Key Laboratory of Biochip Technology, Biotech and Health Care , Shenzhen Research Institute of City University of Hong Kong , Shenzhen 518057 , China.
ACS Appl Mater Interfaces. 2019 Oct 23;11(42):38510-38518. doi: 10.1021/acsami.9b14324. Epub 2019 Oct 8.
We design and synthesize a sequence-defined α-l-threose nucleic acid (TNA) polymer, which is complementary to certain nucleotide sites of target anti-apoptotic proteins, BcL-2 involving in development and progression of tumors.
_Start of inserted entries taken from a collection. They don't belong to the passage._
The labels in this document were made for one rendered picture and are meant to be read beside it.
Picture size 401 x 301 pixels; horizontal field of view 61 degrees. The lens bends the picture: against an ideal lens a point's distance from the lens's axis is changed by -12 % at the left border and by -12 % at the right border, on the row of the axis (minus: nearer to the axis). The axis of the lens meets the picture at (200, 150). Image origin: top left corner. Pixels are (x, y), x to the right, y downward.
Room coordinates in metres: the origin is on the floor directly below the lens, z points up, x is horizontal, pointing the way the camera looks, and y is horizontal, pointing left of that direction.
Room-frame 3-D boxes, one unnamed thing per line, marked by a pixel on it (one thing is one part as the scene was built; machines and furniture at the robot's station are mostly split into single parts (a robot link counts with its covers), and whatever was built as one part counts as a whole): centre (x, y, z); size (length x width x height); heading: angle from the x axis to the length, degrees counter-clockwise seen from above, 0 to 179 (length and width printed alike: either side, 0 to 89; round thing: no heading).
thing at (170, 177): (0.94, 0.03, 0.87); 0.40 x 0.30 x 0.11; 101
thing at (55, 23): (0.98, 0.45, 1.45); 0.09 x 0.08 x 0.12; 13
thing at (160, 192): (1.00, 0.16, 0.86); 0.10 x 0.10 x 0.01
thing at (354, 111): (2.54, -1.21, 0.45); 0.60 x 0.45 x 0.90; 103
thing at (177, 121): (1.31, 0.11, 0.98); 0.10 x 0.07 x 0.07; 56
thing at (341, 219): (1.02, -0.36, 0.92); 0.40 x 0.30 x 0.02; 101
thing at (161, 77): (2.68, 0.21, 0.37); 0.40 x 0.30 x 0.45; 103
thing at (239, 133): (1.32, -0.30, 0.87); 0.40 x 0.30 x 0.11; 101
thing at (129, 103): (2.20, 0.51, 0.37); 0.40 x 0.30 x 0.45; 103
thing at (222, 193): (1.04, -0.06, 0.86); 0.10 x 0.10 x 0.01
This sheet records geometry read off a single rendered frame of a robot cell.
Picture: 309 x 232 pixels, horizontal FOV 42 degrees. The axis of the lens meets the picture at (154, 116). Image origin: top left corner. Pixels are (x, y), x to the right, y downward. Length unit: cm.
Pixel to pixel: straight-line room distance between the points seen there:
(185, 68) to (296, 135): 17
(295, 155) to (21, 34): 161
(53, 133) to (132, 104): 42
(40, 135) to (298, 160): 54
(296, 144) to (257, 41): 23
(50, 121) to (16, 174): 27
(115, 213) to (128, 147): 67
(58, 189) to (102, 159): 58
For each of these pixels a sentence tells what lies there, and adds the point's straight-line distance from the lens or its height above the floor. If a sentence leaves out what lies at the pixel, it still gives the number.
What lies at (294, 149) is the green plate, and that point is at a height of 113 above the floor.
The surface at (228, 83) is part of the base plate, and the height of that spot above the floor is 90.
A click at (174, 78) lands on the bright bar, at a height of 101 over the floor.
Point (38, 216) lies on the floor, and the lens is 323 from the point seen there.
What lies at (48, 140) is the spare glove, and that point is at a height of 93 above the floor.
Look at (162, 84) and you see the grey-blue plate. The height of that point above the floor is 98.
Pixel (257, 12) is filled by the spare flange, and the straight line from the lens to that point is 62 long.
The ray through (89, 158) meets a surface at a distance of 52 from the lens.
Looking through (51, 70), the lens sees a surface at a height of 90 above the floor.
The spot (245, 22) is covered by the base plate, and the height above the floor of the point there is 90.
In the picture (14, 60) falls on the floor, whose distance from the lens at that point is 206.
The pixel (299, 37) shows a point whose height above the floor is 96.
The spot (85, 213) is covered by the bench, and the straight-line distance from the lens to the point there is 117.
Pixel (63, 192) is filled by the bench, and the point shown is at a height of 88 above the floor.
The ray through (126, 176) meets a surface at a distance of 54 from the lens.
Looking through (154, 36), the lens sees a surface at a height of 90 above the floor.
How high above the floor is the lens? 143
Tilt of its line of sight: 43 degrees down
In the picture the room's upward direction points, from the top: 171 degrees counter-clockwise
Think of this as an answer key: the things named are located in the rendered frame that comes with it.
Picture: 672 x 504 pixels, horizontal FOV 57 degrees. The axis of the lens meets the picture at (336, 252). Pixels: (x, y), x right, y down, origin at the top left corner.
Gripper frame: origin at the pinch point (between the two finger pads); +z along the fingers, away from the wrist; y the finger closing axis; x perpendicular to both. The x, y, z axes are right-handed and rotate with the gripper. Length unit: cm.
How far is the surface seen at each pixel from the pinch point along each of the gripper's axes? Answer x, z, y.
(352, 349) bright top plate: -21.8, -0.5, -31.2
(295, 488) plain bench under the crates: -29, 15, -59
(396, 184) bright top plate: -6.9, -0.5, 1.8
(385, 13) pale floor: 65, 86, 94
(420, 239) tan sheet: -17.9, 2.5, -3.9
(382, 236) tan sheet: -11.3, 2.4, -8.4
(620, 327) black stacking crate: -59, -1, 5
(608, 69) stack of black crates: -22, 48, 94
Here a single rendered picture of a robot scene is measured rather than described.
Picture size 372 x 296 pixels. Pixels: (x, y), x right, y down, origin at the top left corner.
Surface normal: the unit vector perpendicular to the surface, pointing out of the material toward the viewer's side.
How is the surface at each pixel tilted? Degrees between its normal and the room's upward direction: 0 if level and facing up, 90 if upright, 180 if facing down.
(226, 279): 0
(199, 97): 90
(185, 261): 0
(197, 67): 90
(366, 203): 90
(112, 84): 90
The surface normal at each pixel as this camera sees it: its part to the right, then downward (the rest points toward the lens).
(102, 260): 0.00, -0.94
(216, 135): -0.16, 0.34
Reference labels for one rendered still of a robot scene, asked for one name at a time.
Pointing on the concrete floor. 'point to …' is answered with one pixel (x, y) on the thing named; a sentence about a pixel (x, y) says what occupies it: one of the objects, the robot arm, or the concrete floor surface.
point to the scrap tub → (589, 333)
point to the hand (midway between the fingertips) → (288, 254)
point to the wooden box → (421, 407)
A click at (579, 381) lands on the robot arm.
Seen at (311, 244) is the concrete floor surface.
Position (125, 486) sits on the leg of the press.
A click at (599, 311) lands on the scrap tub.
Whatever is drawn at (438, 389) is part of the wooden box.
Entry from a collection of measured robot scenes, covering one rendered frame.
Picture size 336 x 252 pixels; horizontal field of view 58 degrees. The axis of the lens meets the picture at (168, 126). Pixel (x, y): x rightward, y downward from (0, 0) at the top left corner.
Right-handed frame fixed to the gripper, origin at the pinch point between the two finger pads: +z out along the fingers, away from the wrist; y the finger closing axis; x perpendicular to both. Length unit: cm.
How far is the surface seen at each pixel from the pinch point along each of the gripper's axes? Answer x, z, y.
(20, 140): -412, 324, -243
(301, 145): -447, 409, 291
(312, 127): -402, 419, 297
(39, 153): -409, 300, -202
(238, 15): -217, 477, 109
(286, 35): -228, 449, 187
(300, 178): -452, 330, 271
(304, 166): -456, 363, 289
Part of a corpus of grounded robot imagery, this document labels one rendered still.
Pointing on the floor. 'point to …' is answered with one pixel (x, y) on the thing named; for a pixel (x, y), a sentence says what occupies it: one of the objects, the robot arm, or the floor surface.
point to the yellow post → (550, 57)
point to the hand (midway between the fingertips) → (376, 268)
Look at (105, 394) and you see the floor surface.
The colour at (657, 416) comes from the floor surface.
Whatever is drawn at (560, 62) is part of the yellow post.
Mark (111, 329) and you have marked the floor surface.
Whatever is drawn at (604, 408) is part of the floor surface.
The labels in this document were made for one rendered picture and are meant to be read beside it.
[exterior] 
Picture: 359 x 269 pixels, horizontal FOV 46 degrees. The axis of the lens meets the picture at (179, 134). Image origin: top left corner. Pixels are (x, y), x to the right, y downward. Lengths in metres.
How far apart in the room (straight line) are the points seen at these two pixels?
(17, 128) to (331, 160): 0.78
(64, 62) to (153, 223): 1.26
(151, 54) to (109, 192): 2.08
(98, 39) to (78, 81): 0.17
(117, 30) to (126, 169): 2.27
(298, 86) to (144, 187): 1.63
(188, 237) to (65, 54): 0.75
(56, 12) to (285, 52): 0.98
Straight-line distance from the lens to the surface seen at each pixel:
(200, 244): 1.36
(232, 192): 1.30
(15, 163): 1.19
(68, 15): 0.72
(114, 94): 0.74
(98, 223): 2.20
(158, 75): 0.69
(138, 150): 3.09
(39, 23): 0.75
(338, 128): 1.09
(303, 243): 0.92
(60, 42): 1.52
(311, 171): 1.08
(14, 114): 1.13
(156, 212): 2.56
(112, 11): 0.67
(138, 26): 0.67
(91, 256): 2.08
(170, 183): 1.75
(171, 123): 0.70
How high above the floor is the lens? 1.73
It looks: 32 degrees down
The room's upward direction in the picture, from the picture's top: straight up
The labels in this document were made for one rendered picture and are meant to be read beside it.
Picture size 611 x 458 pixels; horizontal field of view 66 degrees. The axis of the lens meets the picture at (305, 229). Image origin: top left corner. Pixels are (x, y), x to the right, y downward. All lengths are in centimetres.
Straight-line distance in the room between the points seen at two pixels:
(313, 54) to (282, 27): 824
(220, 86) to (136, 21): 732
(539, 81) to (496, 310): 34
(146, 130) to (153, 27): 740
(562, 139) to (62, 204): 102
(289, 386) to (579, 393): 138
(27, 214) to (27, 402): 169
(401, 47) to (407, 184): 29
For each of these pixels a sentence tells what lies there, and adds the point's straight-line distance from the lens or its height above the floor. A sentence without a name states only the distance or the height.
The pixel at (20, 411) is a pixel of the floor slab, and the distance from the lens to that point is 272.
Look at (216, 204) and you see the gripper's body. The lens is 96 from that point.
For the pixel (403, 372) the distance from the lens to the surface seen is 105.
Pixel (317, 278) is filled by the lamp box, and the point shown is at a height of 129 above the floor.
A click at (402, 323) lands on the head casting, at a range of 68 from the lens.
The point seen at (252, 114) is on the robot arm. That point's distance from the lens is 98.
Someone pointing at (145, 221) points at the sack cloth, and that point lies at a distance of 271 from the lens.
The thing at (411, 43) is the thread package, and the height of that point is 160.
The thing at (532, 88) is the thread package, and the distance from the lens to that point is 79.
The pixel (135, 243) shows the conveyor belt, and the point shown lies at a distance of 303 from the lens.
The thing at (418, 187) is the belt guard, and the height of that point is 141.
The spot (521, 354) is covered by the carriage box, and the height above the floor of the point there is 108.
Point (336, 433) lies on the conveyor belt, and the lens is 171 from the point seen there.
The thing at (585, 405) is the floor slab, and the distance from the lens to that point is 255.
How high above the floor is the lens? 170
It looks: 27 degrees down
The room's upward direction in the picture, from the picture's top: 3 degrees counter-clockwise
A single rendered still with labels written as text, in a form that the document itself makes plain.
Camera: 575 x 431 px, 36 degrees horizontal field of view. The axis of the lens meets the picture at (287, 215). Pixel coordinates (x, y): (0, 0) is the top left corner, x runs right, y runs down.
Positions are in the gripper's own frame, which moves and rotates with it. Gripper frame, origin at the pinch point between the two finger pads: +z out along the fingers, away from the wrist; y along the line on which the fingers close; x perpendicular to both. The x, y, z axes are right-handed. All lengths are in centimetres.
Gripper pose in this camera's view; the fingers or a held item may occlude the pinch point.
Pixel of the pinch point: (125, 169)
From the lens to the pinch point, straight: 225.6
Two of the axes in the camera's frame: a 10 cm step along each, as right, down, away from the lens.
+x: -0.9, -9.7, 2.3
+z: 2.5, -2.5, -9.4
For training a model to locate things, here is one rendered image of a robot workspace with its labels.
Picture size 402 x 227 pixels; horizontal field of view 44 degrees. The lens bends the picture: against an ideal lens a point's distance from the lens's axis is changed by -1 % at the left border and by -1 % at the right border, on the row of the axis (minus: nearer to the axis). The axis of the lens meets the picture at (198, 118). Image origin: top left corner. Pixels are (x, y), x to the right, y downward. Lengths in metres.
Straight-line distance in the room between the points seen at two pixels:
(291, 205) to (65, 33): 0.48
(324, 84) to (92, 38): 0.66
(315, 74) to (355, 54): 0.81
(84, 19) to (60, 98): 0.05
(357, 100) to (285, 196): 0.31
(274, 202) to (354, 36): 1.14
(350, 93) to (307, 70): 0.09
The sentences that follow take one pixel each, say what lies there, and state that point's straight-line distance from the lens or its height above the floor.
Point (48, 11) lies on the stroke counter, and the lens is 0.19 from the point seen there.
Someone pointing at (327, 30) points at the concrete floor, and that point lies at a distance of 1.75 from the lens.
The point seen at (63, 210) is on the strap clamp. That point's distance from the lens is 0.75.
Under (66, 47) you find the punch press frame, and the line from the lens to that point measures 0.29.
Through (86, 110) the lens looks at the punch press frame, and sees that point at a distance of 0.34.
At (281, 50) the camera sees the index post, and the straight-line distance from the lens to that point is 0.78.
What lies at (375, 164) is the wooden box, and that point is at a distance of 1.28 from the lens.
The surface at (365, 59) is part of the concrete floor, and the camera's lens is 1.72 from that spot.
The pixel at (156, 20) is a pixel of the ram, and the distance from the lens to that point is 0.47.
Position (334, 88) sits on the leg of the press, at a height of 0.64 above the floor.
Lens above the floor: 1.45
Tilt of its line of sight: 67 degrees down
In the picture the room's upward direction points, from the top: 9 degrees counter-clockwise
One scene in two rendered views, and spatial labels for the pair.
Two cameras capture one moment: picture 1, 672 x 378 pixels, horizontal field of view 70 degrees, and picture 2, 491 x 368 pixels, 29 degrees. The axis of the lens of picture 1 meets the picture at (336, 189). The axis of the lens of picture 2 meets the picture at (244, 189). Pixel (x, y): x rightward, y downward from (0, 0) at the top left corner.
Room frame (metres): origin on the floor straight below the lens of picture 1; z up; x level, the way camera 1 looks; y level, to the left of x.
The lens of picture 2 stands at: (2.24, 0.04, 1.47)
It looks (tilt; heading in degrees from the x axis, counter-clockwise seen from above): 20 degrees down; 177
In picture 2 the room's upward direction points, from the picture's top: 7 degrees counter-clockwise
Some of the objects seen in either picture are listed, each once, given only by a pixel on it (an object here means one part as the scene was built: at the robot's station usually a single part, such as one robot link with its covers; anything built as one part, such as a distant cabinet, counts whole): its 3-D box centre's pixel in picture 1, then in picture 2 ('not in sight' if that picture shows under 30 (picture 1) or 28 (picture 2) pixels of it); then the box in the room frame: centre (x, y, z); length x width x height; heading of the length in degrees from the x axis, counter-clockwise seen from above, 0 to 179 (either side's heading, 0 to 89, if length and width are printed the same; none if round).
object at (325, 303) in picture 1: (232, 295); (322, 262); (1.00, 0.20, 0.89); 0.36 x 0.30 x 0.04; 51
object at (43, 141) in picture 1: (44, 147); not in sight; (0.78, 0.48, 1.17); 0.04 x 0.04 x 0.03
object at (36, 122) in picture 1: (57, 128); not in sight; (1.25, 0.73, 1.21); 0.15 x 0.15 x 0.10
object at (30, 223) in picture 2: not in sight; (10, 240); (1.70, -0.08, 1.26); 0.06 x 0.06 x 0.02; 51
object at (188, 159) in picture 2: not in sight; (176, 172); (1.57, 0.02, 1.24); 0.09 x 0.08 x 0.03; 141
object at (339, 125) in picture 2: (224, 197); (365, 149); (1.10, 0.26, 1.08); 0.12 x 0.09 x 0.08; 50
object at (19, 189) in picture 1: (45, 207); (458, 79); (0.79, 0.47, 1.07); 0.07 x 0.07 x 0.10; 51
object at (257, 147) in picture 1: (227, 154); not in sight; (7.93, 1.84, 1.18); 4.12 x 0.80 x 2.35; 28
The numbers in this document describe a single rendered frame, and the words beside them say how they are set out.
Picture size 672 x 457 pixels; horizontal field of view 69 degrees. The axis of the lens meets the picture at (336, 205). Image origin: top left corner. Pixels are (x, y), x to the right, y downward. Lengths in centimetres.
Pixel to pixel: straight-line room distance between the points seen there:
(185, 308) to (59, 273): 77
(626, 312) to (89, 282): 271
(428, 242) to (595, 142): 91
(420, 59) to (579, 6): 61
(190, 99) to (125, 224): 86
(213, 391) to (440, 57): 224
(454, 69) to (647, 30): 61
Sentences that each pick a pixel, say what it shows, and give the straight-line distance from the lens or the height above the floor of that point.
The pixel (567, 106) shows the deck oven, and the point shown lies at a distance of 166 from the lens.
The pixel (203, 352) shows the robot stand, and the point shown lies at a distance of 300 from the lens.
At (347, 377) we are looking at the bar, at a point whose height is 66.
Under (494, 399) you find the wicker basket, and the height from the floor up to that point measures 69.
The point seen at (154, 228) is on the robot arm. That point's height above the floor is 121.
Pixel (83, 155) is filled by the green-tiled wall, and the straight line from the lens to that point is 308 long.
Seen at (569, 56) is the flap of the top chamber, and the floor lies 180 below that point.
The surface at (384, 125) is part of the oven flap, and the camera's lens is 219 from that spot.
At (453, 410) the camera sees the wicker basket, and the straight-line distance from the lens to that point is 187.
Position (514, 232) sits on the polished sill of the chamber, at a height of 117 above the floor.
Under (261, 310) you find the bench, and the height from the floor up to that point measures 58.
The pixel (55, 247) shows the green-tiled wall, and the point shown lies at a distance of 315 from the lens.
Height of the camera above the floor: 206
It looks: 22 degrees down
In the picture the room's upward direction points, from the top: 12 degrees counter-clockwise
Compared to scramble TNA, anti-BcL-2 TNA significantly suppresses target mRNA and protein expression in cancerous cells and shows antitumor activity in carcinoma xenografts, resulting in suppression of tumor cell growth and induction of tumor cell death. Together with good biocompatibility, very low toxicity, excellent specificity features, and strong binding affinity toward the complementary target RNAs, TNAs become new useful biomaterials and effective alternatives to traditional antisense oligonucleotides including locked nucleic acids, morpholino oligomers, and peptide nucleic acids in antisense therapy. Compared to conventional cancer therapy such as radiotherapy, surgery, and chemotherapy, we anticipate that this TNA-based polymeric system will work effectively in antisense cancer therapy and shortly start to play an important role in practical application.
我们设计并合成了一种序列定义的α-L-苏糖核酸(TNA)聚合物,它与参与肿瘤发生和发展的靶向抗凋亡蛋白 BcL-2 的某些核苷酸位点互补。与乱序 TNA 相比,抗-BcL-2 TNA 可显著抑制癌细胞中靶 mRNA 和蛋白的表达,并在癌异种移植中表现出抗肿瘤活性,从而抑制肿瘤细胞生长并诱导肿瘤细胞死亡。TNA 具有良好的生物相容性、极低的毒性、优异的特异性特征以及与互补靶 RNA 的强结合亲和力,成为新的有用的生物材料,并可有效替代传统的反义寡核苷酸,如锁核酸、吗啉代寡核苷酸和肽核酸,用于反义治疗。与传统的癌症治疗方法,如放疗、手术和化疗相比,我们预计这种基于 TNA 的聚合系统将在反义癌症治疗中有效发挥作用,并很快开始在实际应用中发挥重要作用。